Getting Beat by a Sugar Beet
When farmer Chris Sayer drops a 40-pound box of just-harvested, dirt-crusted sugar beets at your front door, there’s only one thing to do: process them into sugar. I had visions of turning the result into cookies. How delicious they’d be!
Call me naïve.
The endeavor sent me to the internet, where I read a lot of posts, gleaned what I could and forged my own path. I scrubbed ’em, peeled ’em, chopped ’em into chunks and placed those chunks in a slow cooker on low with a little water and left it until the beets had completely broken down (about 30 hours). The strained beet juice went into a parchment-paper-lined rimmed baking sheet, where it reduced at 170° (my oven’s lowest setting) for a few hours. The beet solids went into my compost bin.
Instead of crystalizing, the syrup became chewy like a jelly candy and dark with a malty flavor that was a bit fruity.
Next, I figured I’d try using a recipe from Survivopedia.com, because, as one person pointed out, if there’s a catastrophic event you’ll want to know how to make sugar. Giving me hope was that the post had a photo of granulated sugar.
Again I scrubbed and diced the beets, adding just enough water to the pot to cover. Once they were cooked, I strained the beets in cheesecloth and returned the syrup to a simmer until the mixture resembled honey. As it cooled, the sugar was supposed to crystalize. “Remove crystals and smash into a powder with your fingers so that it looks like table sugar,” the recipe says. Wrong.
The caramel-colored goo had the consistency of corn syrup, which it maintained even after cooling. Its sweetness had a bitter edge, a possibility online posters had warned about. A spoonful in tea was interesting—sweet, caramel-y with a subtle beet flavor.

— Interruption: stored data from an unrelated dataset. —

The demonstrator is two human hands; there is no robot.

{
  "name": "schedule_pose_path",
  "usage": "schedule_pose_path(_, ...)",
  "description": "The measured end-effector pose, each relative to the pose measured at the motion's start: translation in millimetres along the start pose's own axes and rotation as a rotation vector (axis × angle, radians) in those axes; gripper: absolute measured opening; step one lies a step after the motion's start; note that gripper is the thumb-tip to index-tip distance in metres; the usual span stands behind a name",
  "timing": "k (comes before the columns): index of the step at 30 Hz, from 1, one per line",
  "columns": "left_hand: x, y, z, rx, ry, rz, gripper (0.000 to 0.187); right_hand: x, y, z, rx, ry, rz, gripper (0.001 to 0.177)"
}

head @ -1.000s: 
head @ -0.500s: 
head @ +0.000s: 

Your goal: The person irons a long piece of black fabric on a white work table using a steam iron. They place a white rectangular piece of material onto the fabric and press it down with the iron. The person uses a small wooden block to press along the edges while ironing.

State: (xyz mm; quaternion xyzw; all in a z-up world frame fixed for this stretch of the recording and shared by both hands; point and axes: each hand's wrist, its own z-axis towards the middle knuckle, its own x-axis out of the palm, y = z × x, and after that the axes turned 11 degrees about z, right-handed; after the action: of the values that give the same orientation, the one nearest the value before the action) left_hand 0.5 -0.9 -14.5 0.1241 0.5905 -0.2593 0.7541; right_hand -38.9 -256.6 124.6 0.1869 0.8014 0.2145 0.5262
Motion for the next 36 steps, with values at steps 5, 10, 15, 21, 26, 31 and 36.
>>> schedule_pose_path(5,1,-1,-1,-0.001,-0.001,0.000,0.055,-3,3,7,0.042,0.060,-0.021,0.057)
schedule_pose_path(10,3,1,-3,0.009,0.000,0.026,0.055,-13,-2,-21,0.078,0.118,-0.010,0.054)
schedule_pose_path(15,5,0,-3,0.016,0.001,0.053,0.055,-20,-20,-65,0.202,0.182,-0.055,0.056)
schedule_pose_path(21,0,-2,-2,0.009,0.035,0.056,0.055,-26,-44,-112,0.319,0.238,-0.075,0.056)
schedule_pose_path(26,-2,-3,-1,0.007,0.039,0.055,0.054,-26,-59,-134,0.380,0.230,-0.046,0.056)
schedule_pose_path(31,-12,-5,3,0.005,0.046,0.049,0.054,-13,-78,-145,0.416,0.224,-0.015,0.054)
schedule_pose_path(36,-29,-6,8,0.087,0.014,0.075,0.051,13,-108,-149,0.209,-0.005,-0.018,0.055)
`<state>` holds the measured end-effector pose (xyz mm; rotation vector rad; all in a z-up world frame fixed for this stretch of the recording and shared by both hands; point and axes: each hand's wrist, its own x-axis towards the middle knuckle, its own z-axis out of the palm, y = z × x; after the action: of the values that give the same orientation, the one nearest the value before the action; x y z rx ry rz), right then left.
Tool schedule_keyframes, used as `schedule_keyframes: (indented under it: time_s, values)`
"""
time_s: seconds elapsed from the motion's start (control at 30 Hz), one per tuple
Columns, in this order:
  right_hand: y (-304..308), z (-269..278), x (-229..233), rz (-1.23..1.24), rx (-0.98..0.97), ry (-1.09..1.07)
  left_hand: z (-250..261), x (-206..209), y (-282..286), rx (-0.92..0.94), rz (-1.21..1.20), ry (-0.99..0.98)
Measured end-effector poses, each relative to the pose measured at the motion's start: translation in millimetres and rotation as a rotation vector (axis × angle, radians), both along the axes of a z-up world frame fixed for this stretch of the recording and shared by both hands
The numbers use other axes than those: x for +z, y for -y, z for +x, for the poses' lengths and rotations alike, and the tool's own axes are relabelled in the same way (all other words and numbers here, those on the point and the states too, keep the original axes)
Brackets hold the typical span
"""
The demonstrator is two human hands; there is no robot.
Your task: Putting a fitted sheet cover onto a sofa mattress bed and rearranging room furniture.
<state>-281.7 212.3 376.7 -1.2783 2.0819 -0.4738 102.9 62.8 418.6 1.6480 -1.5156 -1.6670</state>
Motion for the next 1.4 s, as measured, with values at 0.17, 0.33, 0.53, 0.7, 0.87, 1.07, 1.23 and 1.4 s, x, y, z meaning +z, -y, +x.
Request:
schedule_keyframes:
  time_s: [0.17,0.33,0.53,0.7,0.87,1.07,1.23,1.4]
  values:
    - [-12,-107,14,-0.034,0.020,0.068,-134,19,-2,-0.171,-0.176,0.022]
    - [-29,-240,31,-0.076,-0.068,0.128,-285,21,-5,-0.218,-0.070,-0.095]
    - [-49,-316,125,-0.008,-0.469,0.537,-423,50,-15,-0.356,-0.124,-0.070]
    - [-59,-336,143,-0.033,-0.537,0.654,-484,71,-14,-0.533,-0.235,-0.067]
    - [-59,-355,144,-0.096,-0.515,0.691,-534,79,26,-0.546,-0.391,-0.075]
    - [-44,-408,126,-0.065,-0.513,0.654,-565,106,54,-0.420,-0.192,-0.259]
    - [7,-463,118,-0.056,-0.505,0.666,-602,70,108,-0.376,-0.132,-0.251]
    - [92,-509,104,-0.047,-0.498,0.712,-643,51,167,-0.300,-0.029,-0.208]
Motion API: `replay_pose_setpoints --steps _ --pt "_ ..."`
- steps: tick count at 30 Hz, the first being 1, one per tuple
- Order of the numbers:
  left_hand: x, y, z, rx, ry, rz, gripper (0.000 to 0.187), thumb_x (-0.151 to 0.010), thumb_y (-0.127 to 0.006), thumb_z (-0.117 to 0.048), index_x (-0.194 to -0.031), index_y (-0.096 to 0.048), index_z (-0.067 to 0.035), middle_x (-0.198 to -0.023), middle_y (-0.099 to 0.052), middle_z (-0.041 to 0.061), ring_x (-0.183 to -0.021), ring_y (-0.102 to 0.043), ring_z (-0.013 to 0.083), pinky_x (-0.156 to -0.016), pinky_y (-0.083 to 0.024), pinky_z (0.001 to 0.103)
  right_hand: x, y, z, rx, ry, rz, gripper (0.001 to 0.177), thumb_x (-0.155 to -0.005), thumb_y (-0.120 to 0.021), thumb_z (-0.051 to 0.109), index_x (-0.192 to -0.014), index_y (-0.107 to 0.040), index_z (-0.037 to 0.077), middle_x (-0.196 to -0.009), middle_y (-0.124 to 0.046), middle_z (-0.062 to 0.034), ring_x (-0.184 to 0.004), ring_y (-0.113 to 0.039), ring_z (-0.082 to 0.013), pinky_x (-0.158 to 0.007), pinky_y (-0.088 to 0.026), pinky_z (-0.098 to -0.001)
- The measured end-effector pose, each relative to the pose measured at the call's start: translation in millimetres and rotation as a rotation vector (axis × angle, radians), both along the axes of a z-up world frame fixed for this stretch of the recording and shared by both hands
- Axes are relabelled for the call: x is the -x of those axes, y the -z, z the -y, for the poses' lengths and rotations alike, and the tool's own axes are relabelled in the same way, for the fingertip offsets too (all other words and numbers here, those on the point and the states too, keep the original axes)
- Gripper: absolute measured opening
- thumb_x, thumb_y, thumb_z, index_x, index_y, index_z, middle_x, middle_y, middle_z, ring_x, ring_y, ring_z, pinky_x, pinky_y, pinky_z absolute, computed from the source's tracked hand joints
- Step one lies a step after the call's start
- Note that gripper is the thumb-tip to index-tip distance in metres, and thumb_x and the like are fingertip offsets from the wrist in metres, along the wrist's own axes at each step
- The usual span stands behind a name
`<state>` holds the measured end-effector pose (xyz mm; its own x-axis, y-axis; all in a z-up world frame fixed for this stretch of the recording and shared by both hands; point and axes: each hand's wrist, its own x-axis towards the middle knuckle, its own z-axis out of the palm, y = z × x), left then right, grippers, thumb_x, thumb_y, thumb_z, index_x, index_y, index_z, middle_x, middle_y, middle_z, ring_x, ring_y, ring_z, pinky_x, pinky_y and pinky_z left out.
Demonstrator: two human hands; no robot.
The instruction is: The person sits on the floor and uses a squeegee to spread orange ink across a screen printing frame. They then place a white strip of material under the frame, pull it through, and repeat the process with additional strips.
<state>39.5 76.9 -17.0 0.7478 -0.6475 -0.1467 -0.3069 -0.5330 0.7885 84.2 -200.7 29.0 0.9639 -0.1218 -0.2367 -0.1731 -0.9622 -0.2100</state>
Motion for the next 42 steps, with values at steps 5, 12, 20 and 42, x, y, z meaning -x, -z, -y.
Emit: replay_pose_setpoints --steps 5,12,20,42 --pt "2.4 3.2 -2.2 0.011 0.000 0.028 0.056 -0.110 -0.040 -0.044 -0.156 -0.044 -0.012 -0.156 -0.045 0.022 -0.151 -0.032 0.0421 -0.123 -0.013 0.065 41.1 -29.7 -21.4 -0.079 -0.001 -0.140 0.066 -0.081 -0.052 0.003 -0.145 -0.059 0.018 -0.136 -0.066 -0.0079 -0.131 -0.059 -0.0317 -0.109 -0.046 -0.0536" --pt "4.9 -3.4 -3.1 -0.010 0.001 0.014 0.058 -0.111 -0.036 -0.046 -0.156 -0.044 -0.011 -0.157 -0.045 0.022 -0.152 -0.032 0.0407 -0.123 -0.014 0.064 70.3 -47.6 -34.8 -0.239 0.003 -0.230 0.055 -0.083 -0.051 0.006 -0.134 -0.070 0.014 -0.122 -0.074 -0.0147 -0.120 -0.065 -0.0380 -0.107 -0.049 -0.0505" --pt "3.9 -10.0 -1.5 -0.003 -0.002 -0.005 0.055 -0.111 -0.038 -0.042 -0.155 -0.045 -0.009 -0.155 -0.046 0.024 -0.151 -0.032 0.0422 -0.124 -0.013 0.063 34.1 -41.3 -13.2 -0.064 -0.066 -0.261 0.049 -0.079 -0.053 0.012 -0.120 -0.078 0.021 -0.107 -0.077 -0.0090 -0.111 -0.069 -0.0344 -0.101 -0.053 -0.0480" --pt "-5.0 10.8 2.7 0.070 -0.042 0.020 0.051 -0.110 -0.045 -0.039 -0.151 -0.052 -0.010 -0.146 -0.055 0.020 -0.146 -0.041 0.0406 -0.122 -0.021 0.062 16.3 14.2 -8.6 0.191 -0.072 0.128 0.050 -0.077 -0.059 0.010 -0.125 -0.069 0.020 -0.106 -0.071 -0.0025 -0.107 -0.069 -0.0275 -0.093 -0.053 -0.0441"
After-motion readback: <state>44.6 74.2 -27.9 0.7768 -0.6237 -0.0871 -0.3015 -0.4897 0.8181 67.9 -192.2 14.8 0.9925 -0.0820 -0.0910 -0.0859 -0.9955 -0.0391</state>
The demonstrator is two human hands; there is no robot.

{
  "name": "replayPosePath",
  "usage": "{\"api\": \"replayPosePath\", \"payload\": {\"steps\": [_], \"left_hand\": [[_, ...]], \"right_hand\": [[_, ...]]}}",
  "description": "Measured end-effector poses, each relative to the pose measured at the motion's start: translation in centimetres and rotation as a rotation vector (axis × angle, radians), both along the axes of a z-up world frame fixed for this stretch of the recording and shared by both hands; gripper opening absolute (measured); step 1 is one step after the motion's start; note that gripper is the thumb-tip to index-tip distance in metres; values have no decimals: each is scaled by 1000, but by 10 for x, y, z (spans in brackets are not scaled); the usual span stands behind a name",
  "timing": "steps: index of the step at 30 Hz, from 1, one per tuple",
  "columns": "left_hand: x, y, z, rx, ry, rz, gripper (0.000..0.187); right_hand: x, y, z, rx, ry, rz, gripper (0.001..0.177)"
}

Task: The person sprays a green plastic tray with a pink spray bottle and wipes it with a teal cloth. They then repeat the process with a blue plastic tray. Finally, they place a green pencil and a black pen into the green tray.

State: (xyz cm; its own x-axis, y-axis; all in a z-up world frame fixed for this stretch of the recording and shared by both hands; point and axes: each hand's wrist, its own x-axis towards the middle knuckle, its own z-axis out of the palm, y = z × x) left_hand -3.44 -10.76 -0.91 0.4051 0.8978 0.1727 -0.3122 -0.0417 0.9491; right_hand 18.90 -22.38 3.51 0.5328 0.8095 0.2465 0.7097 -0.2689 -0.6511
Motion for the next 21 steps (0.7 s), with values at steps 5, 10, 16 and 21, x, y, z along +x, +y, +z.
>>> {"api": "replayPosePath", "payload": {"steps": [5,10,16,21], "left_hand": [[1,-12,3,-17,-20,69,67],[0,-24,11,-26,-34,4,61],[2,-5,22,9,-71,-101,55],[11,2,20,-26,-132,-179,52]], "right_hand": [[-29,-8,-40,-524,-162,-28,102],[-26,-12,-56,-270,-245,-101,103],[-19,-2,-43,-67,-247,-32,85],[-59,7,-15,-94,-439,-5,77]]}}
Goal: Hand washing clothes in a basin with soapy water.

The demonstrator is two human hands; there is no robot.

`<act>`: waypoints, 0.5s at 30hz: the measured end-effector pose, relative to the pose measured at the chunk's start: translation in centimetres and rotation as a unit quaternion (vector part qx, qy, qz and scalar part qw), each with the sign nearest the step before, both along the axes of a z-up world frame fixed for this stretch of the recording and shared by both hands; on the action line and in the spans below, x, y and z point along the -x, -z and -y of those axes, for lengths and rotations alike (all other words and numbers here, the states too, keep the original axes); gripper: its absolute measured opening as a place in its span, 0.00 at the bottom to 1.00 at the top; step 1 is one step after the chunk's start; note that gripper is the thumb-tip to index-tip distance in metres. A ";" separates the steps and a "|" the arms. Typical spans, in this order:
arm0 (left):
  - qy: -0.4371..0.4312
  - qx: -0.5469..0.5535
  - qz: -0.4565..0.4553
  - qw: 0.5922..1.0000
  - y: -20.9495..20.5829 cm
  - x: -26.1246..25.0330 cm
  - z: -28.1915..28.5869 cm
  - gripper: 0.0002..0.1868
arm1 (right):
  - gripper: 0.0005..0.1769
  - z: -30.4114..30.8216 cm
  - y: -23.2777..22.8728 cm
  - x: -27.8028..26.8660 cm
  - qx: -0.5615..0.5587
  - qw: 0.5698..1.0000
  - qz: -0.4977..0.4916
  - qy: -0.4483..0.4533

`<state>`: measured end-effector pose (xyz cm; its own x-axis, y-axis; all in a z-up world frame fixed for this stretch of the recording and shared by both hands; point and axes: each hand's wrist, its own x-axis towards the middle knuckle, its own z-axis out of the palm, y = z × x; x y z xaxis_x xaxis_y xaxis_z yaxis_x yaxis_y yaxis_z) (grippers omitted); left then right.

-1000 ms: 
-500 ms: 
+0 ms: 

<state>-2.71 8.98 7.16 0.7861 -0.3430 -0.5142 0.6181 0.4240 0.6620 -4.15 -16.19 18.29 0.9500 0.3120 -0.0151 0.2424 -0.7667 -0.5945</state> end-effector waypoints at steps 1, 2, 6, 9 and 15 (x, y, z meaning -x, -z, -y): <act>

Another post, this one from Richter’s Herbs in Canada, specified using milk of lime (calcium hydroxide or hydrated lime in water) and a shot of seltzer water for sugar-making. (Seltzer water mimics the carbon dioxide used in commercial processing, according to the post.) And an orange juicer and percolator top.
Instead, I think I’ll just continue buying organic sugar, already in granular form. And let Chris keep his harvest as a cover crop.